Rupert fez que sim com a cabeça, pousou um dos copos numa mesa invisível, ajustou um controle igualmente invisível e logo desapareceu de vista.

— Puxa! — exclamou Jean. — É a primeira vez que vejo um desses aparelhinhos em ação. Como foi que Rupert o conseguiu? Pensei que só os Senhores Supremos os tivessem.

— Você já soube de algo que Rupert quisesse e não conseguisse? — replicou George. — É mesmo um brinquedo para ele. Pode estar confortavelmente sentado em seu estúdio e dar a volta à África. Sem calor, sem insetos, sem se cansar, e com a geladeira sempre à mão. Que teriam achado disso Stanley e Livingstone?

O sol pôs ponto final à conversa até chegarem a casa.

Mal se aproximaram da porta de entrada (que não era fácil de distinguir do resto da parede de vidro), ela se abriu automaticamente, com uma fanfarra de trompetes. Jean desconfiou, corretamente, que não agüentaria mais ouvir aquela fanfarra antes que o dia tivesse terminado.

A atual Sra. Boyce recebeu-os no delicioso frescor do hall. Na verdade, ela era a principal razão da afluência dos convidados. Talvez a metade tivesse ido, de qualquer maneira, para ver a nova casa de Rupert, mas os indecisos haviam se decidido pelo que tinham ouvido dizer sobre a nova esposa de Rupert.
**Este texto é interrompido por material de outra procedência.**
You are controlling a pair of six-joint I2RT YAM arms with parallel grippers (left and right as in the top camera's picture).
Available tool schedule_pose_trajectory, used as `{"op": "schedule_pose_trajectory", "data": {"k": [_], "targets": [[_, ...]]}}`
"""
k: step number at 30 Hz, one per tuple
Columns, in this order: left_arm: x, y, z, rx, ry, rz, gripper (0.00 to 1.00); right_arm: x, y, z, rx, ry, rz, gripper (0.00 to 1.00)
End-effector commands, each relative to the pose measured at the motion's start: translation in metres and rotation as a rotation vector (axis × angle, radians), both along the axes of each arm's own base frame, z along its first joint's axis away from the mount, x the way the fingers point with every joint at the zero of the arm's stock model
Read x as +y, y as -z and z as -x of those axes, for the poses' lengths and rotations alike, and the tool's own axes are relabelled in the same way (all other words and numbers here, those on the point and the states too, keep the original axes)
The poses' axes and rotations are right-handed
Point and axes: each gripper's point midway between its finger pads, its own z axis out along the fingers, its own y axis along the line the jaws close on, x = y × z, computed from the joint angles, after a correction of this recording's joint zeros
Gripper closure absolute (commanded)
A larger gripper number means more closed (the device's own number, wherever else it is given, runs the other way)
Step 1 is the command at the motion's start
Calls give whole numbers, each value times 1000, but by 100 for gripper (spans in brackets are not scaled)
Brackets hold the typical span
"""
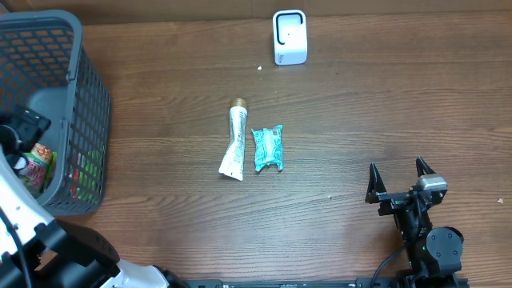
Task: Scan the item barcode
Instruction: 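Return the left gripper to the basket and grasp the green snack bag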
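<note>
A white tube (pixel 234 142) with a gold cap lies mid-table, pointing away from me. Touching its right side lies a teal packet (pixel 268 149). The white scanner (pixel 290 37) stands at the table's far edge. My left gripper (pixel 22 134) hangs over the inside of the grey basket (pixel 72 88) at the left, mostly cut off by the frame edge, so its jaws do not show. My right gripper (pixel 398 180) rests open near the front right, with nothing between its fingers.
Inside the basket a printed can (pixel 34 164) and some red and green packaging show through the mesh. The left arm's white link crosses the lower left corner.
The left arm has gone from reaching toward the back of the table, left of the scanner, to over the basket at the far left. Tube, packet and right gripper have not moved.
My left gripper first held the white tube over the basket. Then it had the tube above the table just left of the teal packet. After that the tube lay beside the packet with the gripper away at the back. Now the gripper is over the basket.
</note>
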Motion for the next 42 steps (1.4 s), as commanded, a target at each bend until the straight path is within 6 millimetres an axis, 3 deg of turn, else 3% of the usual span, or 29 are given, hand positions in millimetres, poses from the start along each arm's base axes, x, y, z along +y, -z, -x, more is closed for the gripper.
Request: {"op": "schedule_pose_trajectory", "data": {"k": [1,15,24,31,34,35,37,42], "targets": [[-8,28,0,-1,-5,58,0,-2,1,0,-8,11,3,0],[4,126,29,112,-173,1,0,-2,1,0,-8,11,3,0],[14,170,36,171,-195,-37,0,-2,1,0,-8,11,3,0],[5,225,45,283,-185,50,2,-2,1,0,-8,11,3,0],[0,243,51,327,-178,84,21,-2,1,0,-8,11,3,0],[-1,247,51,335,-175,90,33,-2,1,0,-8,11,3,0],[-2,248,52,338,-175,93,51,-2,1,0,-8,11,3,0],[-4,243,46,325,-130,113,79,-2,1,0,-8,11,3,0]]}}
Só havia um adjetivo adequado para descrevê-la: estonteante. Mesmo num mundo onde a beleza era quase lugar-comum, os homens viravam a cabeça quando ela entrava numa sala. George calculou que tivesse um quarto de sangue negro; tinha feições gregas e o cabelo comprido e lus-troso. Apenas o escuro tom da sua pele — o muito usado termo «chocolate» era o único apropriado para ele — revelava sua ascendência mestiça.